Google Season of Docs: Project Page#

Design and Organize Scattered Documentation - Geomstats

About the organization#

Geomstats is an open-source Python package for computations and statistics on nonlinear manifolds, such as hyperspheres, hyperbolic spaces, Lie groups of transformations, among others. As such, the package supports research within the fast growing field of Geometric (Deep) Learning.

In this context, Geomstats provides code to fulfill four objectives:

  • provide educational support to learn “hands-on” differential geometry and geometric statistics and learning, through its examples and visualizations.

  • foster research in differential geometry and geometric statistics by providing operations on manifolds to gain intuition on results of a research paper;

  • democratize the use of geometric statistics by implementing user-friendly geometric learning algorithms using Scikit-Learn API; and

  • provide a platform to share learning algorithms on manifolds.

The source code is freely available on GitHub. Geomstats is organized into two main modules: geometry and learning. The module geometry implements concepts in differential geometry. The module learning implements statistics and learning algorithms for data on manifolds. The code is object-oriented and classes inherit from scikit-learn’s base classes and mixins.

Geomstats has already found numerous applications, for example in the biomedical fields for machine learning applied to biological shape analysis. Typical usecases can be found within the notebooks folder.

About the project#

The problem#

Current Geomstats documentation has two main problems: - the documentation website lacks a professional design, - the documentation is scattered across docstrings, example python scripts, how-to jupyter notebooks, tutorials, arxiv review papers.

As a result, potential new contributors often fail to understand the implementation of the library and renounce in participating to its development.

We aim to adopt the documentation system of divio.

The project’s scope#

The Geomstats project will:

  • Propose and implement a new design for Geomstats documentation website.

  • Audit existing Geomstats documentation across Python scripts, jupyter notebooks, docstrings and pdf documents.

  • Organize existing documentation within the website, using divio documentation principles.

  • Update README.rst and CONTRIBUTING.rst with the aim to better onboard new contributors; Add a checklist for new contributors’ first Pull Requests.

  • Add missing references and mathematical formulas to docstrings.

  • Incorporate feedback from documentation testers and Geomstats community.

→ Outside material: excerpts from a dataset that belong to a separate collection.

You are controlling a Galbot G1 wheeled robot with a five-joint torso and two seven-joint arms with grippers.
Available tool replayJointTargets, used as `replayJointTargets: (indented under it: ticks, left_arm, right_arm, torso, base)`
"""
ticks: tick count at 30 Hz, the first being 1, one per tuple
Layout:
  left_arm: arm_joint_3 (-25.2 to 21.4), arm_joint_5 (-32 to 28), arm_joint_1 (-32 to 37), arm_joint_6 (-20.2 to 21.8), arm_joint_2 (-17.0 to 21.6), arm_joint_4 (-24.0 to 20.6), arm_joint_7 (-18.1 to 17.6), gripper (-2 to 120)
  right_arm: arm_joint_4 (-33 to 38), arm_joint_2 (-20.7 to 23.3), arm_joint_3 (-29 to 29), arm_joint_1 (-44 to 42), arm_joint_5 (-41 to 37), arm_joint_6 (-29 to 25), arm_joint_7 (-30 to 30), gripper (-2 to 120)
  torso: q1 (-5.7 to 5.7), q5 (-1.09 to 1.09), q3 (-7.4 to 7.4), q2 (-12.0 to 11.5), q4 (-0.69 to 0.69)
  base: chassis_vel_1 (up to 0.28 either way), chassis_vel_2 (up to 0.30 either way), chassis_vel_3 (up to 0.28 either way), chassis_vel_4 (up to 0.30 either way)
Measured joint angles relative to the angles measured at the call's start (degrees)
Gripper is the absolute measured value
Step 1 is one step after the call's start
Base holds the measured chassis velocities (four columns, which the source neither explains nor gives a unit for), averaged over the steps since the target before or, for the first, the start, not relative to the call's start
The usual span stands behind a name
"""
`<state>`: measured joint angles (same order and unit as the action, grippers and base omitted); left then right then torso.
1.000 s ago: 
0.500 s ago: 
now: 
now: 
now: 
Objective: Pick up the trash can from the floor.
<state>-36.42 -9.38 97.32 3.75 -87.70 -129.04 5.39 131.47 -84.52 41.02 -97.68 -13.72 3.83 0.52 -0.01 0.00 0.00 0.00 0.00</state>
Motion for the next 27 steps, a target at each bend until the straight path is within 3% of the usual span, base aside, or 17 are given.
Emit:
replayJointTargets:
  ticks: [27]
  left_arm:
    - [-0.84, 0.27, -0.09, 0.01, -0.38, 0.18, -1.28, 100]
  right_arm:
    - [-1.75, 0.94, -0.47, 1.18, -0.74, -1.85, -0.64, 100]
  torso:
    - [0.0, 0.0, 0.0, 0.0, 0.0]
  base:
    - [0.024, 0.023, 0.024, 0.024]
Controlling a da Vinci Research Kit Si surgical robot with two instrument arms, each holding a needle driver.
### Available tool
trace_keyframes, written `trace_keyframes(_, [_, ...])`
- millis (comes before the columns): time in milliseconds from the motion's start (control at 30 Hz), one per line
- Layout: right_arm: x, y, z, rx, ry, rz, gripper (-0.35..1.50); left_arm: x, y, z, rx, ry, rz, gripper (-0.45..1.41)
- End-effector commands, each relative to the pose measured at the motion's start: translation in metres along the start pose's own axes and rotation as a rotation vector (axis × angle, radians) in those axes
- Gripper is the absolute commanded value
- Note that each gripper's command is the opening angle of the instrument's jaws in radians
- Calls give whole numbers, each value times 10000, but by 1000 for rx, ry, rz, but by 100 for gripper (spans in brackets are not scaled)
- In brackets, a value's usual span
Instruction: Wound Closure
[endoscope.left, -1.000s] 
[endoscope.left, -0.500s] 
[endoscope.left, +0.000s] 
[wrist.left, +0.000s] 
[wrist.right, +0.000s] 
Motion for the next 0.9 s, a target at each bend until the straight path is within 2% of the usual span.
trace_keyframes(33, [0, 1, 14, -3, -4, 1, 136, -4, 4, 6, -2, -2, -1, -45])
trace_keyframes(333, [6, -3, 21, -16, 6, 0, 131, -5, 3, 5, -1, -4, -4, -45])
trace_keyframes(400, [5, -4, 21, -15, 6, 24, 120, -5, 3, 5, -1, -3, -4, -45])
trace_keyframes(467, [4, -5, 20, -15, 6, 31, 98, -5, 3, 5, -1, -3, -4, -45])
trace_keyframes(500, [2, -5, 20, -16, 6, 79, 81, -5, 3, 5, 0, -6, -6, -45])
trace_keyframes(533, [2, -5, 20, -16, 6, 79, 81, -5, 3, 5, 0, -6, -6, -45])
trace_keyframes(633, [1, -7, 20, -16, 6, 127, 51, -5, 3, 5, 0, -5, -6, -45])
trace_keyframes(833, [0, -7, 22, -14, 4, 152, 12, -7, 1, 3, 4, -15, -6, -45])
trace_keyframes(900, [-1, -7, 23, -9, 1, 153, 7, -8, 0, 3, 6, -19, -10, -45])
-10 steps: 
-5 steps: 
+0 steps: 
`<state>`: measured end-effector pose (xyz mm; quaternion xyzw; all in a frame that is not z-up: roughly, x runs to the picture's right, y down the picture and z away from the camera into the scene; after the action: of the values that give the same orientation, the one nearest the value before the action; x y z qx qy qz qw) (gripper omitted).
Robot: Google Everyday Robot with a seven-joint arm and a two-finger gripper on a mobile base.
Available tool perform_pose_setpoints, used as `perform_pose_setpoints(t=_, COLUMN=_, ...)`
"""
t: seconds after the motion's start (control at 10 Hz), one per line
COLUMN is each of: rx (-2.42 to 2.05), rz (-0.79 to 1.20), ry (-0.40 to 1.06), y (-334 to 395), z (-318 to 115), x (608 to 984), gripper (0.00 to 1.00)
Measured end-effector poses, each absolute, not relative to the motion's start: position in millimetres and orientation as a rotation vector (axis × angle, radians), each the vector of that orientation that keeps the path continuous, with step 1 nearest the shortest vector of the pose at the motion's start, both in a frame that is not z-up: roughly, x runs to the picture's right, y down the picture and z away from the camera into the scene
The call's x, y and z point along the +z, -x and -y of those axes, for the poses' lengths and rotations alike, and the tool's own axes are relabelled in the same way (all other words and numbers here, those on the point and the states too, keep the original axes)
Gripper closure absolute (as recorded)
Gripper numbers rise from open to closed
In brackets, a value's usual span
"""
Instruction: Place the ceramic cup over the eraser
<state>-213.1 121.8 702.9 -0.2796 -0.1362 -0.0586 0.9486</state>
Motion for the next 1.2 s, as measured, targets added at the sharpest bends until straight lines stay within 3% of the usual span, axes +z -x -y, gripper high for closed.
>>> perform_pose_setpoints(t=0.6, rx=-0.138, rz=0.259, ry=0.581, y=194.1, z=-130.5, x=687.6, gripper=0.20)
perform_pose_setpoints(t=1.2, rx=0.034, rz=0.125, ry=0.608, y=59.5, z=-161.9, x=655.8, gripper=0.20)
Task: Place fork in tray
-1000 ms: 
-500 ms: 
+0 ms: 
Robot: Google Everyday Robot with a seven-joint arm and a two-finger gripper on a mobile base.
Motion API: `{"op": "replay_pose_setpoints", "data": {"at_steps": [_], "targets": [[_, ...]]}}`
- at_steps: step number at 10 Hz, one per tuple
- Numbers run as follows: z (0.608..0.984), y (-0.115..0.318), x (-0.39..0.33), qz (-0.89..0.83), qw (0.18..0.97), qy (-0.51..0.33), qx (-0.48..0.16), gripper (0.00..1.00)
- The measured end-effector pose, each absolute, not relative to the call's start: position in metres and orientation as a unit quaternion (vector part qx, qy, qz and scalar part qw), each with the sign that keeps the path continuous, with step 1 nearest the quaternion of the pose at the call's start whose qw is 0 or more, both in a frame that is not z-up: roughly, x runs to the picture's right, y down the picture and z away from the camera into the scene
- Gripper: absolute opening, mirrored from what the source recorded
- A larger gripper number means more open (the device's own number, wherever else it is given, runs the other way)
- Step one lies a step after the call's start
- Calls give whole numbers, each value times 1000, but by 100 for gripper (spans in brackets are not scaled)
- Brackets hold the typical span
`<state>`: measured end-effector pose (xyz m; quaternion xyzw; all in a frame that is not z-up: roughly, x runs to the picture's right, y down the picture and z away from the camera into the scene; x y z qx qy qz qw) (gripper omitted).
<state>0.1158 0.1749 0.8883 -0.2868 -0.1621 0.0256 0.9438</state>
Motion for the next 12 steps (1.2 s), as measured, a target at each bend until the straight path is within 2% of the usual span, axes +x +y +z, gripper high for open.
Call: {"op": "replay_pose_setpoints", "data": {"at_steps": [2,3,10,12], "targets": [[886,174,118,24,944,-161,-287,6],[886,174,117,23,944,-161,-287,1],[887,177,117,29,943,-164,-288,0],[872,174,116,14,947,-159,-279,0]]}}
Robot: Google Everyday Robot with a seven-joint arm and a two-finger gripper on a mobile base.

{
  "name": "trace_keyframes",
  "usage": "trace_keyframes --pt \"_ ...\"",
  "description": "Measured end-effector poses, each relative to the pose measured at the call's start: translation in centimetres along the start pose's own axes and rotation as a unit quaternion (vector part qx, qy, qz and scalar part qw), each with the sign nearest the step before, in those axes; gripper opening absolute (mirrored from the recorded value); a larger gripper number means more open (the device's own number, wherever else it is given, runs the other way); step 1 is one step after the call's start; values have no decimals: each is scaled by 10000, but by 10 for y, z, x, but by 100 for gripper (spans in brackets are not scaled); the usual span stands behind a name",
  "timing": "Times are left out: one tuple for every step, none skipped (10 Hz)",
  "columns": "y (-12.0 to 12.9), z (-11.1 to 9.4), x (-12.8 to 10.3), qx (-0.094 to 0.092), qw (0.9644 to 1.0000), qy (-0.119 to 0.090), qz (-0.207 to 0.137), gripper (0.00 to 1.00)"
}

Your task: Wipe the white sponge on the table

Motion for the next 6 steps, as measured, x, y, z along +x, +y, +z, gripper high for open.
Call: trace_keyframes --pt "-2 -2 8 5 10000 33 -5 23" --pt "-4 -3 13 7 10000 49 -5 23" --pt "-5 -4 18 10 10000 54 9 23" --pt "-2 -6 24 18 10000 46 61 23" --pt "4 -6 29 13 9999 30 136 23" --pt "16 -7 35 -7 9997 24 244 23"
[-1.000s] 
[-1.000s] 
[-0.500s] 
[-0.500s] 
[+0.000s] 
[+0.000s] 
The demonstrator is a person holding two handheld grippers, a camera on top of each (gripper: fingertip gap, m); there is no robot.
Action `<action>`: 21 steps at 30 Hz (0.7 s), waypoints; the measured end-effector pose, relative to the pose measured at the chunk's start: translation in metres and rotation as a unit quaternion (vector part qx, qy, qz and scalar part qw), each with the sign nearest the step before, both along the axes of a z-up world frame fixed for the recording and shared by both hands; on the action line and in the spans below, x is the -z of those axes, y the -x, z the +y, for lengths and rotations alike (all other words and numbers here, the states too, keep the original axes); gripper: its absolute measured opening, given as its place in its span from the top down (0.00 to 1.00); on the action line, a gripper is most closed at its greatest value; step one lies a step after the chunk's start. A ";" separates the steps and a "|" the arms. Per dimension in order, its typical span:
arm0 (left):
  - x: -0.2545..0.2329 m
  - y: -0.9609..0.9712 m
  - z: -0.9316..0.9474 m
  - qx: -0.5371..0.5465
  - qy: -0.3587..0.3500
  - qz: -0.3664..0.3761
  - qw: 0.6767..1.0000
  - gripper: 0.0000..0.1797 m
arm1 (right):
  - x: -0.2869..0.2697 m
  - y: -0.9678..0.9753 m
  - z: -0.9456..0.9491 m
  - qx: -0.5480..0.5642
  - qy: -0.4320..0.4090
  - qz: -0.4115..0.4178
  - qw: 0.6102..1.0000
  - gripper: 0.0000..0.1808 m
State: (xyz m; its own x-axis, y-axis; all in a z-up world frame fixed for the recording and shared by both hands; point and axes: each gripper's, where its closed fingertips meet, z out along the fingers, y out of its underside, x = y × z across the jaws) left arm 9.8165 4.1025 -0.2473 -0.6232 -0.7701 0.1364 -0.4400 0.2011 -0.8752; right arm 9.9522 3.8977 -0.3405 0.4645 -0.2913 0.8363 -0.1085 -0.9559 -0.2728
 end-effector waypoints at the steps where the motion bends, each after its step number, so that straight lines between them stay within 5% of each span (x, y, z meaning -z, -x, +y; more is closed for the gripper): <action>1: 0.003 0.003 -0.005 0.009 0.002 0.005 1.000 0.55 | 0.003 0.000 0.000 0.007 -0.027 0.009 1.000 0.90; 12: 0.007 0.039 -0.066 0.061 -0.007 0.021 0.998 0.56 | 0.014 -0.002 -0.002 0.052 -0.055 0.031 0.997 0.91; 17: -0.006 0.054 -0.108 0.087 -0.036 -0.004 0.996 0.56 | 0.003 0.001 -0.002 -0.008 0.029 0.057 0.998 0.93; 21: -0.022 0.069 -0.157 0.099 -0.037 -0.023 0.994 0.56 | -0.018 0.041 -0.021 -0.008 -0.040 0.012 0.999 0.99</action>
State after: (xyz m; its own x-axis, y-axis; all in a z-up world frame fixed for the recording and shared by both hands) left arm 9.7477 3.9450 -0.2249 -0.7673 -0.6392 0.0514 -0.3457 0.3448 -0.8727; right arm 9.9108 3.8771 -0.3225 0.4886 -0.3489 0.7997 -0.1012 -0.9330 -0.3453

Work that is out-of-scope for this project: - This project will not create any explanation, tutorials or how-to guides.

We estimate that this work will take 6 months to complete. We are in contact with interested technical writers, some having already merged documentation pull requests to the repository.

Measuring project’s success#

Geomstats receives an average of 50 pull requests a quarter to add a new feature, propose a bug fix or work on the software coding infrastructure. A third of these pull requests are from new contributors. However: - new contributors’ pull requests are rarely merged, as they do not obide Geomstats coding guidelines, and stall as a result, - even if the pull request is merged, the new contributor will not submit another one. We believe that the improved documentation will result in more pull requests from new contributors that will be merged, i.e. less stalled pull requests, and that the enhanced contribution experience will motivate new contributors to submit a second pull request.

We will track the following metrics: - (a) monthly: number of pull requests from new contributors, - (b) monthly: percentage of pull requests from new contributors that are merged (within two weeks), - (c) monthly: number of contributors with >2 pull requests. - (d) standard metrics (number of views, downloads, web traffic to documentation website, time on page), monthly after the documentation is published.

We would consider the project successful if, after publication of the new documentation at least three of the following hold:

  • The number of pull requests by new contributors increases by 15%.

  • The percentage of pull requests by new contributors that are merged within two weeks increases by 15%.

  • The number of new contributors with >2 merged pull requests increases by 10% (beginning the quarter after the documentation is published).

  • The standard metrics increase by 10% on average.

  • The number of GitHub forks and stars increases by 10%.

Proposed Budget#

Budget Item


Running Total


Technical writer



One technical writer for 6 months.

Volunteer stipends



Six volunteers stipends.

Project T-shirts and stickers



Ten project T-shirts, ten stickers.



Additional information#

Nina Miolane, principal administrator, has been working with a master student to create the original Geomstats documentation website. She has worked with two engineers to update the documentation website in 2021.

Nina Miolane has been a mentor for Outreachy and is a mentor + member of the steering committee of the MIT’s Summer Geometry Initiative, two programs that are similar to Google Summer of Code and Google Season of Docs. Nina Miolane has co-organized hackathons , coding challenges, and international workshops.